Please repeat the lines below exactly. Begin with the line containing "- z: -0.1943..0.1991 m" and go on through the line containing "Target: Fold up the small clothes".

** INFORMATION SHOWN follows **

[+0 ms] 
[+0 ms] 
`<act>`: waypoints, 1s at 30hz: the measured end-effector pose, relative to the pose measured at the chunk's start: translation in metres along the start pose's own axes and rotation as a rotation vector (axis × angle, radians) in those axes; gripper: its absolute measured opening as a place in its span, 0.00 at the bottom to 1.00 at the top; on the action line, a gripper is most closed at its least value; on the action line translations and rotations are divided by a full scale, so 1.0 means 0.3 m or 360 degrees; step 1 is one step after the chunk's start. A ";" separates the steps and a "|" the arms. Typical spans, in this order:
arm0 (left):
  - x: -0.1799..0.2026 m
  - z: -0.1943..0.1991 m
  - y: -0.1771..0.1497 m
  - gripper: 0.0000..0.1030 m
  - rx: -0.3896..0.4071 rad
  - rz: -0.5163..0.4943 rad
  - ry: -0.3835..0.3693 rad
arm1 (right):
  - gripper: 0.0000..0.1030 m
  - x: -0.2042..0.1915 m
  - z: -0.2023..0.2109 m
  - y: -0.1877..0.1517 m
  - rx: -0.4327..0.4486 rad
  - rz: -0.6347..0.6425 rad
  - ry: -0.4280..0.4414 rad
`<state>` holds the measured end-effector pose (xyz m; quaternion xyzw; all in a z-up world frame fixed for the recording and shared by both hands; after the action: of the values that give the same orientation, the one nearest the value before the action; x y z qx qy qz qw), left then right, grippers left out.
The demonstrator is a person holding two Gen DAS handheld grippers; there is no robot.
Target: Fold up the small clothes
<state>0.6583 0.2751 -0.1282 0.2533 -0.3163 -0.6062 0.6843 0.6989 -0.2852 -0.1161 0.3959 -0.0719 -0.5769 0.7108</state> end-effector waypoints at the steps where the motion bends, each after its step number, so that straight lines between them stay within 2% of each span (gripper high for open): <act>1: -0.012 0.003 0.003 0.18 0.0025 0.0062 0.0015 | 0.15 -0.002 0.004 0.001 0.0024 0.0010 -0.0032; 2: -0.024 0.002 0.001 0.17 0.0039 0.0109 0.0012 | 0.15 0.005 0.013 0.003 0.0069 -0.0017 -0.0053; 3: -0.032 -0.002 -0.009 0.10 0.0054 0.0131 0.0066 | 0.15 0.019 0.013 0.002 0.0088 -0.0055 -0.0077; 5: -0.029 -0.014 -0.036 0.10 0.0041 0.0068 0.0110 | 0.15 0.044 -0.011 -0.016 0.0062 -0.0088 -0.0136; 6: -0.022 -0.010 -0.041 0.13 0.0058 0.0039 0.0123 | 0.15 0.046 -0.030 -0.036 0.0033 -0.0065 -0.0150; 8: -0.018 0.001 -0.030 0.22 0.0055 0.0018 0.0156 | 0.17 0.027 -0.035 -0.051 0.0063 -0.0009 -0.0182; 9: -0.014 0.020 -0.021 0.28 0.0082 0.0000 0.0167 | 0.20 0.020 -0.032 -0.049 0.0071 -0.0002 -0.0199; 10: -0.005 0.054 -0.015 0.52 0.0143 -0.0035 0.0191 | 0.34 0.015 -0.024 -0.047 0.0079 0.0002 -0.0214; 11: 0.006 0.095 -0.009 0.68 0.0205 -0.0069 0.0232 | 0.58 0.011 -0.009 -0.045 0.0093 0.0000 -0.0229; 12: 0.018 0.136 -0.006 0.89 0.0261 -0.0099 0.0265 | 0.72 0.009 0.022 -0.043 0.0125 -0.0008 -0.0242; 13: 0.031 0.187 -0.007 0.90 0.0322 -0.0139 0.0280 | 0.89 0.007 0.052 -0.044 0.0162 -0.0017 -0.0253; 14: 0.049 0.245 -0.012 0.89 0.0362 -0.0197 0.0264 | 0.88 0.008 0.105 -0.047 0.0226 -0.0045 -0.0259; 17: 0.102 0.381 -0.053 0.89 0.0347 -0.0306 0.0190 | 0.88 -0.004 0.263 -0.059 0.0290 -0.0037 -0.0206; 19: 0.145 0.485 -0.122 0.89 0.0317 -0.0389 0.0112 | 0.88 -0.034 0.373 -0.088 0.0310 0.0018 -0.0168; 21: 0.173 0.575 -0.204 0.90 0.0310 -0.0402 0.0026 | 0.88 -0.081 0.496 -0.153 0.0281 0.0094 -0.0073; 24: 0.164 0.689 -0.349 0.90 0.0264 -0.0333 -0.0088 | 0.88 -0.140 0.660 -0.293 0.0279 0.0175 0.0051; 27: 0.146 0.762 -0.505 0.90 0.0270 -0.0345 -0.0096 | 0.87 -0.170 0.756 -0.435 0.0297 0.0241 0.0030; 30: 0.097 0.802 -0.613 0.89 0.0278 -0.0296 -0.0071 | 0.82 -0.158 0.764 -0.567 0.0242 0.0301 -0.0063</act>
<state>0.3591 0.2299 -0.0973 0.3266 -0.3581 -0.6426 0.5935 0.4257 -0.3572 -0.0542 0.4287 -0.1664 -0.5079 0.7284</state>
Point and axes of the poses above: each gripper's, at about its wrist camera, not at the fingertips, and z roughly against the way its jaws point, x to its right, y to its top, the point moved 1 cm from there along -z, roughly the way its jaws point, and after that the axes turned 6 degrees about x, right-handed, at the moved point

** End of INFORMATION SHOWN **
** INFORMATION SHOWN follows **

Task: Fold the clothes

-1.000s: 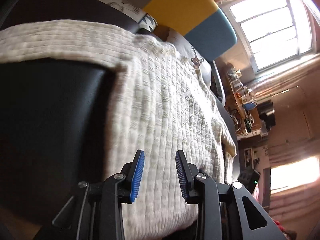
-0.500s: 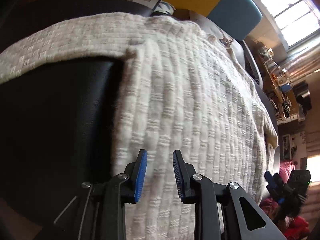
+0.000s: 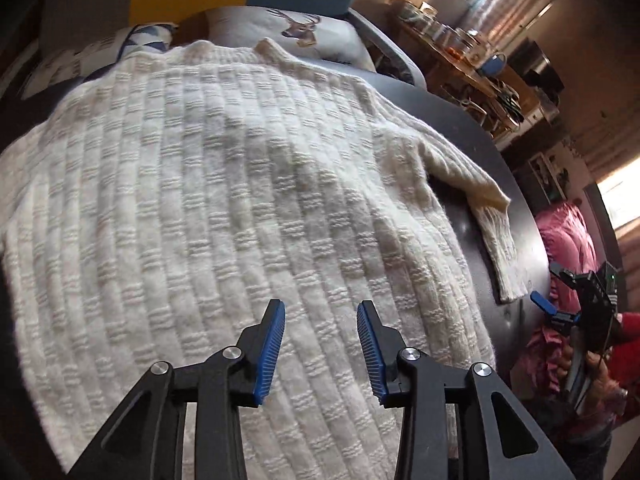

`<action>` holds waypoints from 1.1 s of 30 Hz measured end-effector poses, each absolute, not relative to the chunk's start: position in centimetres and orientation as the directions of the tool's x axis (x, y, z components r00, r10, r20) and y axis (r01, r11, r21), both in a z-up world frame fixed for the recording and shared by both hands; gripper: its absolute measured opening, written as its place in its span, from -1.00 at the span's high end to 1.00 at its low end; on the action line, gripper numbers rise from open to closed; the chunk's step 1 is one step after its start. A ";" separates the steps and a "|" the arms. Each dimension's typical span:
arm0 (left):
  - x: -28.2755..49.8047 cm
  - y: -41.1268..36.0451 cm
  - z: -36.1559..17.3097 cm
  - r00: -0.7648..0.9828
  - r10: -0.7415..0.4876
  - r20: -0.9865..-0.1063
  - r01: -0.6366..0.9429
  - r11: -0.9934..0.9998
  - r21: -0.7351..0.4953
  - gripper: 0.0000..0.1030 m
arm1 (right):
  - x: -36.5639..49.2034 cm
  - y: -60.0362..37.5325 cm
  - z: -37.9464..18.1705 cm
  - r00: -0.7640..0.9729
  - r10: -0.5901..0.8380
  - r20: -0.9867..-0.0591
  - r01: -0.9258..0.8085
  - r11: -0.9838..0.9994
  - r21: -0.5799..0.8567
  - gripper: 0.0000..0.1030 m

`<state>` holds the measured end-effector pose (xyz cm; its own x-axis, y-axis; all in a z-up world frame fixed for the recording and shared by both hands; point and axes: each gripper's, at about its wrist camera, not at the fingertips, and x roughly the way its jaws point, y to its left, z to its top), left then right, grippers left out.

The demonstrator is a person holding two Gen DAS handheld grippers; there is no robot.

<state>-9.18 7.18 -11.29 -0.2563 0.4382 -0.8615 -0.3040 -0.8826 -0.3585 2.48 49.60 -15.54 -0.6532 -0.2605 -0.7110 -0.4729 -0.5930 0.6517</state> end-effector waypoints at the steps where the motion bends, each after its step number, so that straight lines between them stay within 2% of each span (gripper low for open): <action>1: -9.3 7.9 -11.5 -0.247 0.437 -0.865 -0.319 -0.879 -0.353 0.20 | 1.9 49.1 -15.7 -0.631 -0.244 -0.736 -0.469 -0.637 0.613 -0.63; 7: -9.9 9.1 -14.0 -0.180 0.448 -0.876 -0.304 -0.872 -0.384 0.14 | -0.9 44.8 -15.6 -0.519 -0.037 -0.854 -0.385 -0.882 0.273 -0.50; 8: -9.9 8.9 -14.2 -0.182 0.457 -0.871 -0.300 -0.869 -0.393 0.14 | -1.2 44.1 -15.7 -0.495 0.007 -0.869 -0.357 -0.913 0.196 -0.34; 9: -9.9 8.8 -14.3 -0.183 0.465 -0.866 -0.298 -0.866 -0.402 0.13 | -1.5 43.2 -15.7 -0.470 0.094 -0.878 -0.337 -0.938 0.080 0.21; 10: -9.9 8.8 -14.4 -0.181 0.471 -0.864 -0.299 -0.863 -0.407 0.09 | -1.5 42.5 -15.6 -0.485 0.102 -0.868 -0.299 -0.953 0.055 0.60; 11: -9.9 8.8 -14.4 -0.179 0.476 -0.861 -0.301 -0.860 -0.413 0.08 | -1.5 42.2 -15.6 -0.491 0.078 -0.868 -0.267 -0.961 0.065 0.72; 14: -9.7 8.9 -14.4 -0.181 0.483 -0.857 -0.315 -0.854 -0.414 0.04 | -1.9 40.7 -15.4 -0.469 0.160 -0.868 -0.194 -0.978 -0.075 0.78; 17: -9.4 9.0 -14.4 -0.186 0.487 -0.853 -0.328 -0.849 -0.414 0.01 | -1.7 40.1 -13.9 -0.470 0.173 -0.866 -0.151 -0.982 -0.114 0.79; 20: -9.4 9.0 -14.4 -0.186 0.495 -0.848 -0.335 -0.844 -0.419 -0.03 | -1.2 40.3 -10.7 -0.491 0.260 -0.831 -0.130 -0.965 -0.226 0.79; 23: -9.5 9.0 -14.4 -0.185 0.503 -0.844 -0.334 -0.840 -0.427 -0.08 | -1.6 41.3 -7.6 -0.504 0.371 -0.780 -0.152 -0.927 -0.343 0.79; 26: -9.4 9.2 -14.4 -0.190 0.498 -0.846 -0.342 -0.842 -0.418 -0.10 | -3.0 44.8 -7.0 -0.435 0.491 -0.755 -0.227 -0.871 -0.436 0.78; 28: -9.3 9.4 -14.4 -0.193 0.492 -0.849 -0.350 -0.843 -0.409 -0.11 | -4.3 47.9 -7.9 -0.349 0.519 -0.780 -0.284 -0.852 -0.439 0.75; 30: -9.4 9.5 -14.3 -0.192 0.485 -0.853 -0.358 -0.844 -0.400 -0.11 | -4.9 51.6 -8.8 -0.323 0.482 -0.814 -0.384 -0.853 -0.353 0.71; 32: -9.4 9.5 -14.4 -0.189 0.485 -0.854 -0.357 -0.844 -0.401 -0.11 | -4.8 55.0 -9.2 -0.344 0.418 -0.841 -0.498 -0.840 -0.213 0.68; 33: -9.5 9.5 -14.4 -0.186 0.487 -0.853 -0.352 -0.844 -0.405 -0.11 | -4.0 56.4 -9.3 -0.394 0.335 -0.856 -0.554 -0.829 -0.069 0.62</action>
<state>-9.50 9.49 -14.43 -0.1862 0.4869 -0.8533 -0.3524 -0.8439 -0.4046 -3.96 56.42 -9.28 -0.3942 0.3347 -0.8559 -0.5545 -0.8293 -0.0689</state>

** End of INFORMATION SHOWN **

▸ **SOLUTION**:
  - z: -0.1943..0.1991 m
  - y: -0.1771..0.1497 m
  - gripper: 0.0000..0.1030 m
  - rx: -0.3896..0.4071 rad
  - rz: -0.5163..0.4943 rad
  - ry: -0.3835..0.3693 rad
arm1 (right):
  - gripper: 0.0000..0.1030 m
  - x: -0.2042..0.1915 m
  - z: -0.2023..0.2109 m
  - y: -0.1877..0.1517 m
  - rx: -0.4327..0.4486 rad
  - rz: -0.6347..0.6425 rad
  - ry: -0.4280..0.4414 rad
`<state>` holds the measured end-effector pose (xyz m; quaternion xyzw; all in a z-up world frame fixed for the recording and shared by both hands; after the action: of the values that give the same orientation, the one nearest the value before the action; x y z qx qy qz qw), left then right, grippers left out.
The demonstrator is a person holding two Gen DAS handheld grippers; there is no robot.
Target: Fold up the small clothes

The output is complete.